+++ DATA PROVIDED

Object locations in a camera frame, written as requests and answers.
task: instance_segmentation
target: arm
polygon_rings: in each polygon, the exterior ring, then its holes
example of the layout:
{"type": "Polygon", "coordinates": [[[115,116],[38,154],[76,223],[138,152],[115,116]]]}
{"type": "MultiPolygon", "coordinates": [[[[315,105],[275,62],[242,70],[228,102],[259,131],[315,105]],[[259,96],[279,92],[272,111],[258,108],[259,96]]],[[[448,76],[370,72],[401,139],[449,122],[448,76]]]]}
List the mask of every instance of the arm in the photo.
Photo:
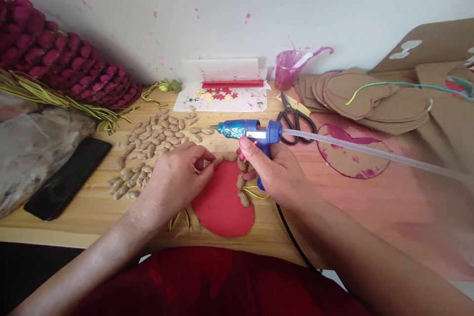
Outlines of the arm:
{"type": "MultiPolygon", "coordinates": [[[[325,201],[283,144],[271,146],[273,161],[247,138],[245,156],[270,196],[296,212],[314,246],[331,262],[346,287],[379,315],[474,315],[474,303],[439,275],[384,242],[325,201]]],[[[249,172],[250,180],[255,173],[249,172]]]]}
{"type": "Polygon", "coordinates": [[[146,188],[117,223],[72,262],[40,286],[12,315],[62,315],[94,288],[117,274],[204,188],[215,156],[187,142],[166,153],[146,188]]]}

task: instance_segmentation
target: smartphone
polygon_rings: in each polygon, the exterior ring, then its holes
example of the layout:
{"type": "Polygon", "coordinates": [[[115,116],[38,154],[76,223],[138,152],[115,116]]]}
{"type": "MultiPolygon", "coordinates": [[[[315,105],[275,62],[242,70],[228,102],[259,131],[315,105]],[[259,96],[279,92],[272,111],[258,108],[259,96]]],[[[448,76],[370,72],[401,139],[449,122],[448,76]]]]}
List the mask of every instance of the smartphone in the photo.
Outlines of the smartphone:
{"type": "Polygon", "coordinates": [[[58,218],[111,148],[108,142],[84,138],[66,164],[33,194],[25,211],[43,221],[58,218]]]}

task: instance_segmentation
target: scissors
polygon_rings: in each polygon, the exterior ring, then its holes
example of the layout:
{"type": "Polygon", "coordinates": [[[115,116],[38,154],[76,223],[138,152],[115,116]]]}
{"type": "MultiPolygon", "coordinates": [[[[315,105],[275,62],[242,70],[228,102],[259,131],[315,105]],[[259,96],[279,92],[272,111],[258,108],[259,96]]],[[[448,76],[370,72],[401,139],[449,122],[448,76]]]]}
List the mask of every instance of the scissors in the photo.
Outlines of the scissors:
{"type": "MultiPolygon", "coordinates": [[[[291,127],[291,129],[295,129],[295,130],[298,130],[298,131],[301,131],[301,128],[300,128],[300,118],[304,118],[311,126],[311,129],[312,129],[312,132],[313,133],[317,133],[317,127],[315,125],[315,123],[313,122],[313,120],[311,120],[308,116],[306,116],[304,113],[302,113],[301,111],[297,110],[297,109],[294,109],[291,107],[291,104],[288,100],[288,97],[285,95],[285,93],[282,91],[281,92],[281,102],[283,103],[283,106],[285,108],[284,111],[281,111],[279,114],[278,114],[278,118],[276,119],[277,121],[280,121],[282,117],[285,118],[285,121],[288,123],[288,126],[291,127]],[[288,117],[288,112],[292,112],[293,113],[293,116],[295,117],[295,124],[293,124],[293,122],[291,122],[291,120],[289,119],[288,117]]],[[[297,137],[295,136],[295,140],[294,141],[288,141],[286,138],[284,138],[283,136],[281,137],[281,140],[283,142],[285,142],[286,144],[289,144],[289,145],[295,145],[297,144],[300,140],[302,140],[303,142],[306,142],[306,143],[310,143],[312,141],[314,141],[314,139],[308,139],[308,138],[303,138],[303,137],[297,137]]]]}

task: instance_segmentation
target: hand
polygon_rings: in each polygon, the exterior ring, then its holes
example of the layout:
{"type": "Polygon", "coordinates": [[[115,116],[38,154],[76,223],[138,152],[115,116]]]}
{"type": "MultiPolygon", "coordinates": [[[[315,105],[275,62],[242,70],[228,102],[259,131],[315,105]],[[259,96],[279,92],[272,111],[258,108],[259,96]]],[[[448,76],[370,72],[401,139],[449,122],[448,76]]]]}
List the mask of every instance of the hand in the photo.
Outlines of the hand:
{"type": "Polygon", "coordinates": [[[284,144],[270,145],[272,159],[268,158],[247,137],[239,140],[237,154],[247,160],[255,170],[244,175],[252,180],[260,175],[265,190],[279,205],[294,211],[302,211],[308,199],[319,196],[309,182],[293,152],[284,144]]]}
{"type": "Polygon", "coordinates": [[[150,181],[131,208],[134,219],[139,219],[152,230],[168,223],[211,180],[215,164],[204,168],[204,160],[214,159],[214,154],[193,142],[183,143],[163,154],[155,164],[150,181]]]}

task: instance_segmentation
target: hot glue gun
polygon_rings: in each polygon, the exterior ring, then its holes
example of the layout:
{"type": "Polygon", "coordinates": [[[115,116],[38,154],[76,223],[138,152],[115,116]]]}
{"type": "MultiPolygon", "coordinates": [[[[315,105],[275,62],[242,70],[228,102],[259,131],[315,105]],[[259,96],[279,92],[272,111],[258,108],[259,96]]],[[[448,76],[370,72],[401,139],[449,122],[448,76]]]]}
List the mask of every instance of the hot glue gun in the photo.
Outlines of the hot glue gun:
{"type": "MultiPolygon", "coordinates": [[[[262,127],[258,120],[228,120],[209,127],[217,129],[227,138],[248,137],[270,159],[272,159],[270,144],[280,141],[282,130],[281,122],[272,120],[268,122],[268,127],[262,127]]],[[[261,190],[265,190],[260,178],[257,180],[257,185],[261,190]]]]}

++++++

▶ WORK TASK:
Pictures do not belong in the copy; repeat the rest of the listing exactly.

▶ RESPONSE:
Object locations in a camera frame, written as requests and answers.
task: instance_segmentation
target: arm
polygon_rings: in each polygon, the exterior ring, then its holes
example of the layout:
{"type": "Polygon", "coordinates": [[[115,116],[38,154],[76,223],[138,152],[115,116]]]}
{"type": "MultiPolygon", "coordinates": [[[[315,105],[275,62],[242,70],[228,102],[259,131],[315,105]],[[259,96],[279,92],[272,111],[258,108],[259,96]]],[[[448,76],[370,72],[401,139],[449,122],[448,76]]]]}
List the mask of every instance of the arm in the photo.
Photo:
Outlines of the arm:
{"type": "MultiPolygon", "coordinates": [[[[325,201],[283,144],[271,146],[273,161],[247,138],[245,156],[270,196],[296,212],[314,246],[331,262],[346,287],[379,315],[474,315],[474,303],[439,275],[384,242],[325,201]]],[[[249,172],[250,180],[255,173],[249,172]]]]}
{"type": "Polygon", "coordinates": [[[146,188],[117,223],[72,262],[40,286],[12,315],[62,315],[94,288],[117,274],[204,188],[215,156],[187,142],[166,153],[146,188]]]}

task: instance_segmentation
target: smartphone
polygon_rings: in each polygon, the exterior ring, then its holes
example of the layout:
{"type": "Polygon", "coordinates": [[[115,116],[38,154],[76,223],[138,152],[115,116]]]}
{"type": "MultiPolygon", "coordinates": [[[[315,105],[275,62],[242,70],[228,102],[259,131],[315,105]],[[259,96],[279,92],[272,111],[258,108],[259,96]]],[[[448,76],[370,72],[401,139],[449,122],[448,76]]]]}
List the mask of every instance of the smartphone in the photo.
Outlines of the smartphone:
{"type": "Polygon", "coordinates": [[[58,218],[111,148],[108,142],[84,138],[66,164],[33,194],[25,211],[43,221],[58,218]]]}

task: instance_segmentation
target: scissors
polygon_rings: in each polygon, the exterior ring, then its holes
example of the layout:
{"type": "Polygon", "coordinates": [[[115,116],[38,154],[76,223],[138,152],[115,116]]]}
{"type": "MultiPolygon", "coordinates": [[[[315,105],[275,62],[242,70],[228,102],[259,131],[315,105]],[[259,96],[279,92],[272,111],[258,108],[259,96]]],[[[448,76],[370,72],[401,139],[449,122],[448,76]]]]}
List the mask of every instance of the scissors in the photo.
Outlines of the scissors:
{"type": "MultiPolygon", "coordinates": [[[[291,127],[291,129],[295,129],[295,130],[298,130],[298,131],[301,131],[301,128],[300,128],[300,118],[304,118],[311,126],[311,129],[312,129],[312,132],[313,133],[317,133],[317,127],[315,125],[315,123],[313,122],[313,120],[311,120],[308,116],[306,116],[304,113],[302,113],[301,111],[297,110],[297,109],[294,109],[291,107],[291,104],[288,100],[288,97],[285,95],[285,93],[282,91],[281,92],[281,102],[283,103],[283,106],[285,108],[284,111],[281,111],[279,114],[278,114],[278,118],[276,119],[277,121],[280,121],[282,117],[285,118],[285,121],[288,123],[288,126],[291,127]],[[288,117],[288,112],[292,112],[293,113],[293,116],[295,117],[295,124],[293,124],[293,122],[291,122],[291,120],[289,119],[288,117]]],[[[297,137],[295,136],[295,140],[294,141],[288,141],[286,138],[284,138],[283,136],[281,137],[281,140],[283,142],[285,142],[286,144],[289,144],[289,145],[295,145],[297,144],[300,140],[302,140],[303,142],[306,142],[306,143],[310,143],[312,141],[314,141],[314,139],[308,139],[308,138],[303,138],[303,137],[297,137]]]]}

task: instance_segmentation
target: hand
polygon_rings: in each polygon, the exterior ring, then its holes
example of the layout:
{"type": "Polygon", "coordinates": [[[115,116],[38,154],[76,223],[138,152],[115,116]]]}
{"type": "MultiPolygon", "coordinates": [[[[315,105],[275,62],[242,70],[228,102],[259,131],[315,105]],[[259,96],[279,92],[272,111],[258,108],[259,96]]],[[[448,76],[370,72],[401,139],[449,122],[448,76]]]]}
List the mask of every instance of the hand in the photo.
Outlines of the hand:
{"type": "Polygon", "coordinates": [[[284,144],[270,145],[272,159],[268,158],[247,137],[239,140],[237,154],[247,160],[255,170],[244,175],[252,180],[260,175],[265,190],[279,205],[294,211],[302,211],[308,199],[319,196],[309,182],[293,152],[284,144]]]}
{"type": "Polygon", "coordinates": [[[150,181],[131,208],[134,219],[139,219],[152,230],[168,223],[211,180],[215,164],[204,168],[204,160],[214,159],[214,154],[193,142],[183,143],[163,154],[155,164],[150,181]]]}

task: instance_segmentation
target: hot glue gun
polygon_rings: in each polygon, the exterior ring, then its holes
example of the layout:
{"type": "Polygon", "coordinates": [[[115,116],[38,154],[76,223],[138,152],[115,116]]]}
{"type": "MultiPolygon", "coordinates": [[[[315,105],[275,62],[242,70],[228,102],[259,131],[315,105]],[[259,96],[279,92],[272,111],[258,108],[259,96]]],[[[448,76],[370,72],[401,139],[449,122],[448,76]]]]}
List the mask of every instance of the hot glue gun in the photo.
Outlines of the hot glue gun:
{"type": "MultiPolygon", "coordinates": [[[[262,127],[258,120],[228,120],[209,127],[217,129],[227,138],[248,137],[270,159],[272,159],[270,144],[280,141],[282,130],[281,122],[272,120],[268,122],[268,127],[262,127]]],[[[261,190],[265,190],[260,178],[257,180],[257,185],[261,190]]]]}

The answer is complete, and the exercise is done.